The effects of differential flow between rational surfaces on toroidal resistive MHD modes

Differential flow between resonant surfaces can strongly affect the coupling and penetration of resonant components of resistive modes, and yet this mechanism is not yet fully understood. This study focuses on the evolution of tearing instabilities and the penetration of imposed resonant magnetic perturbations (RMPs) in tokamak configurations relevant to DIII-D and ITER, including equilibrium flow shear. It has been observed on DIII-D that the onset of tearing instabilities leading to disruption is often coincident with a loss of differential rotation between a higher m/n tearing surface (normally the 4/3 or 3/2) and a lower m/n tearing surface (normally the 2/1). Imposing RMPs can strongly affect this coupling and the torques between the modes. We apply the nonlinear 3-D resistive magnetohydrodynamic (MHD) code NIMROD to study the mechanisms by which these couplings occur.
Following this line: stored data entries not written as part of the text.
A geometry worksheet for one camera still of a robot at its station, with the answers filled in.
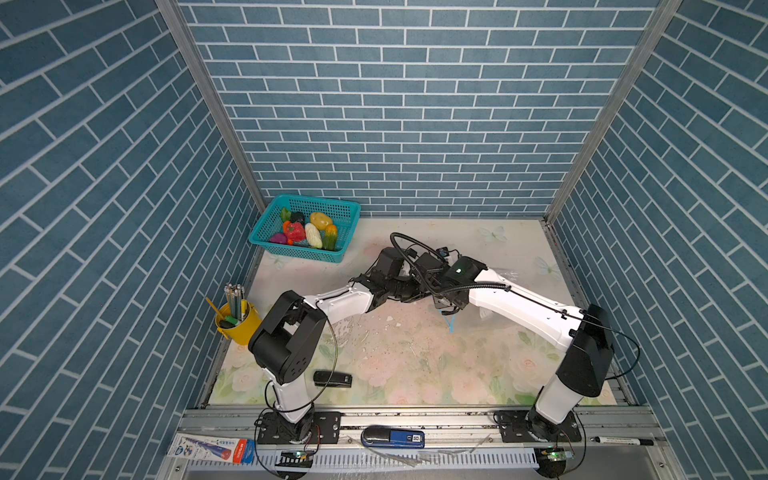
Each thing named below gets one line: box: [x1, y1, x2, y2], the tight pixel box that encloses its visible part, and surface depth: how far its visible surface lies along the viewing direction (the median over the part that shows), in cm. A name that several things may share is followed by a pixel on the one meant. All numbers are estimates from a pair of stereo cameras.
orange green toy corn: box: [324, 224, 338, 251], surface depth 113 cm
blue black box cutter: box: [361, 425, 425, 449], surface depth 71 cm
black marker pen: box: [590, 436, 655, 446], surface depth 73 cm
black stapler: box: [313, 370, 353, 388], surface depth 82 cm
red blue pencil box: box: [167, 433, 256, 465], surface depth 71 cm
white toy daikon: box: [305, 222, 323, 249], surface depth 114 cm
Reduced MHD analyses are applied to study the effects of differential flow between resonant surfaces in the simulations. Interaction between resonant modes can cause significant energy transfer between them, effectively stabilizing one mode while the other grows. The flow mitigates this transfer, but also affects the individual modes. The combination of these effects determines the nonlinear outcome.